A user could have expectations which are foiled no matter how you pin down the semantics.
lex is now standardized by The Single Unix specification, which says this:
r/x
The regular expression r shall be matched only if it is followed by an occurrence of regular expression x ( x is the instance of trailing context, further defined below). The token returned in yytext shall only match r. If the trailing portion of r matches the beginning of x, the result is unspecified. The r expression cannot include further trailing context or the '$' (match-end-of-line) operator; x cannot include the '^' (match-beginning-of-line) operator, nor trailing context, nor the '$' operator. That is, only one occurrence of trailing context is allowed in a lex regular expression, and the '^' operator only can be used at the beginning of such an expression.
So you can see that there is room for interpretation here. The r and x can be treated as separate regexes, with a match for r computed in the normal way as if it were alone, and then x applied as a special constraint.
The spec also has discussion about this very issue (you are in luck):
The following examples clarify the differences between lex regular expressions and regular expressions appearing elsewhere in this volume of IEEE Std 1003.1-2001. For regular expressions of the form "r/x", the string matching r is always returned; confusion may arise when the beginning of x matches the trailing portion of r. For example, given the regular expression "a*b/cc" and the input "aaabcc", yytext would contain the string "aaab" on this match. But given the regular expression "x*/xy" and the input "xxxy", the token xxx, not xx, is returned by some implementations because xxx matches "x*".
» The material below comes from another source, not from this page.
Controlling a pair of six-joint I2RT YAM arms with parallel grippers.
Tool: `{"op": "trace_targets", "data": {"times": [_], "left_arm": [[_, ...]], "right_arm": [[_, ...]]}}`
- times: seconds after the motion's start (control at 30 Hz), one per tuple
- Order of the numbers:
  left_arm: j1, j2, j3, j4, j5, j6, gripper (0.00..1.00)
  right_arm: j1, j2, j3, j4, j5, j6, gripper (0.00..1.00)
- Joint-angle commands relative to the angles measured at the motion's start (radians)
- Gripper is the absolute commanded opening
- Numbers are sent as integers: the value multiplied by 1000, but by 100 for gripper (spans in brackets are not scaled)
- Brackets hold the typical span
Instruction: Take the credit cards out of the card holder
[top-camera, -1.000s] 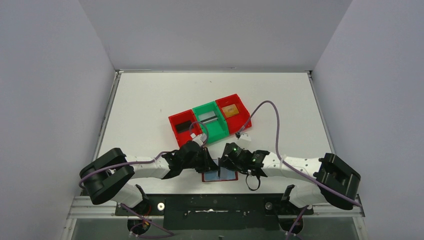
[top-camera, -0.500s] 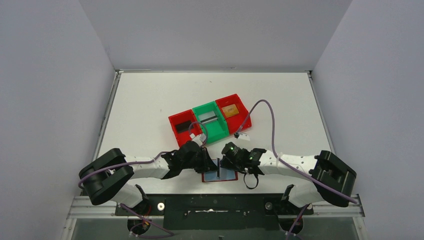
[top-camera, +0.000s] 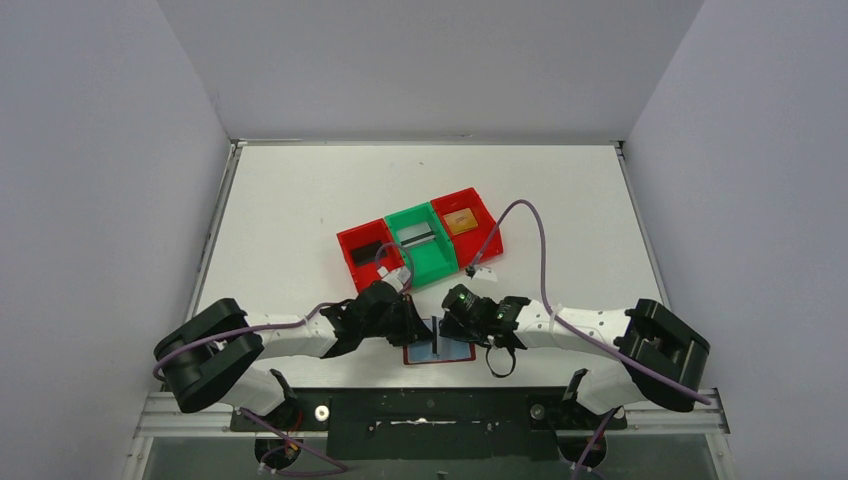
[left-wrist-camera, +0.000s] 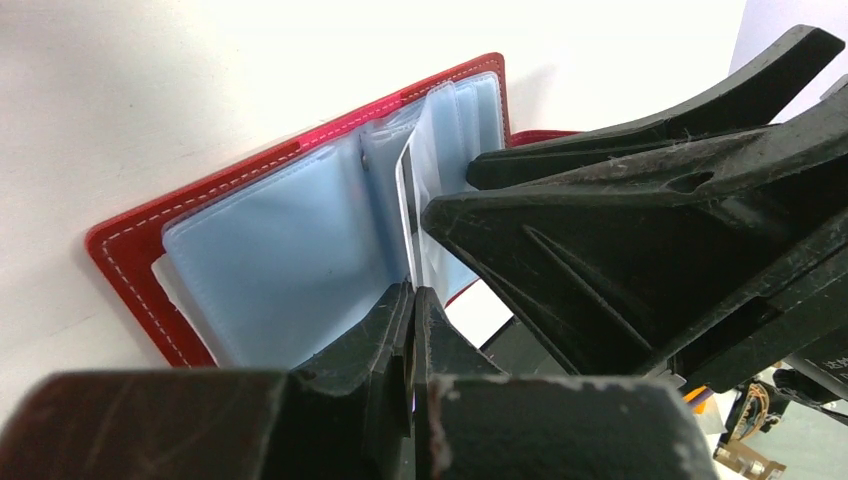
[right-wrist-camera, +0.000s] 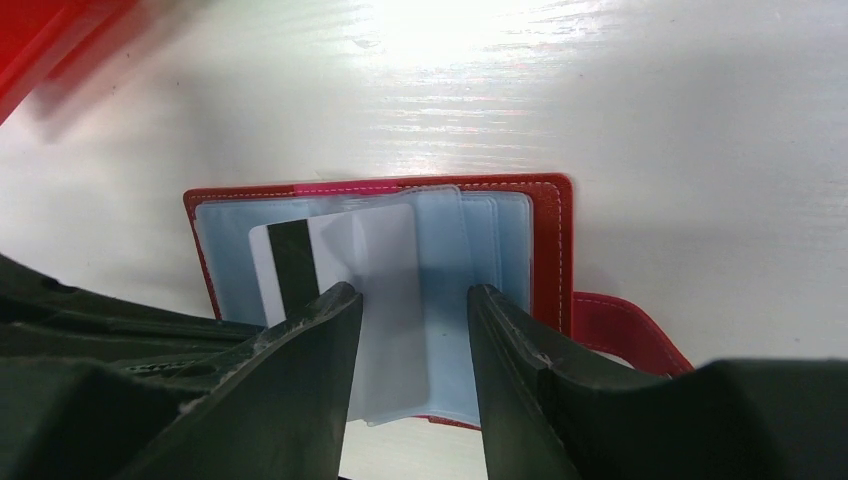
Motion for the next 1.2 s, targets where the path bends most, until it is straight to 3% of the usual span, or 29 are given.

In the rule "ab*/bc", the "b*" at the end of r extends r's match into the beginning of the trailing context, so the result is unspecified. If this rule were "ab/bc", however, the rule matches the text "ab" when it is followed by the text "bc". In this latter case, the matching of r cannot extend into the beginning of x, so the result is specified.
As you can see there are some limitations in this feature.
Unspecified behavior means that there are some choices about what the behavior should be, none of which are more correct than the others (and don't write patterns like that if you want your lex program to be portable). "As you can see, there are some limitations in this feature".